** Opening Supplied data block **
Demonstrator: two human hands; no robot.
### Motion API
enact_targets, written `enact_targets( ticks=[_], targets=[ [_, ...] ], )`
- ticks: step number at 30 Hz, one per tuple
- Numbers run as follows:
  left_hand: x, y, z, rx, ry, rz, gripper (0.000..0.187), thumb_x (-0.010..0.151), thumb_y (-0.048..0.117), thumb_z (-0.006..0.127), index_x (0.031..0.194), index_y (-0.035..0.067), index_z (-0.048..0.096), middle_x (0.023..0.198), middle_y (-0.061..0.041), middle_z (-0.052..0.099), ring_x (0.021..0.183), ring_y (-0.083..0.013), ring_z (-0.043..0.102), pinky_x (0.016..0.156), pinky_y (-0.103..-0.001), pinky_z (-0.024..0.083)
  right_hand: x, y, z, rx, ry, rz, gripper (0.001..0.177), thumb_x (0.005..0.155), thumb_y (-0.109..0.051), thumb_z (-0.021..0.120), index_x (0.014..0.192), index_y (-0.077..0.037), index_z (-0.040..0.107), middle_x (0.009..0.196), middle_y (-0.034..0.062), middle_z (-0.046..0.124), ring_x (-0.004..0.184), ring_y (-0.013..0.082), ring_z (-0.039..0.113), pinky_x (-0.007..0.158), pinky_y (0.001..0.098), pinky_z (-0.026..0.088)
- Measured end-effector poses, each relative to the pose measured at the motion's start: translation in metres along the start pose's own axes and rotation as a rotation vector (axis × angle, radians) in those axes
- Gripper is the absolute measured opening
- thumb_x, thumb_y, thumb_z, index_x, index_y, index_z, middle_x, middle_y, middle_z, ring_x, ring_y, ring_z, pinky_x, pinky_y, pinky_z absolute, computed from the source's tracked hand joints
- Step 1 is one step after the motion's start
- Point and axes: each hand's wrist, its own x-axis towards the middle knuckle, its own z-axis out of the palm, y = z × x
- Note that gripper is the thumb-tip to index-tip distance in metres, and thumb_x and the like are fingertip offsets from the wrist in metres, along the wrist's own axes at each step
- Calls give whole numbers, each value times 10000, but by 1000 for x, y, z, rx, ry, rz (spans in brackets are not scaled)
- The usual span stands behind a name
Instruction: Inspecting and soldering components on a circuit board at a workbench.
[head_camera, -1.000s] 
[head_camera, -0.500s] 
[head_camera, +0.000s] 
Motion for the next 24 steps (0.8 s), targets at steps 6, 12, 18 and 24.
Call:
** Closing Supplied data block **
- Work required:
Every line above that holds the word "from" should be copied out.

- Response:
- thumb_x, thumb_y, thumb_z, index_x, index_y, index_z, middle_x, middle_y, middle_z, ring_x, ring_y, ring_z, pinky_x, pinky_y, pinky_z absolute, computed from the source's tracked hand joints
- Note that gripper is the thumb-tip to index-tip distance in metres, and thumb_x and the like are fingertip offsets from the wrist in metres, along the wrist's own axes at each step

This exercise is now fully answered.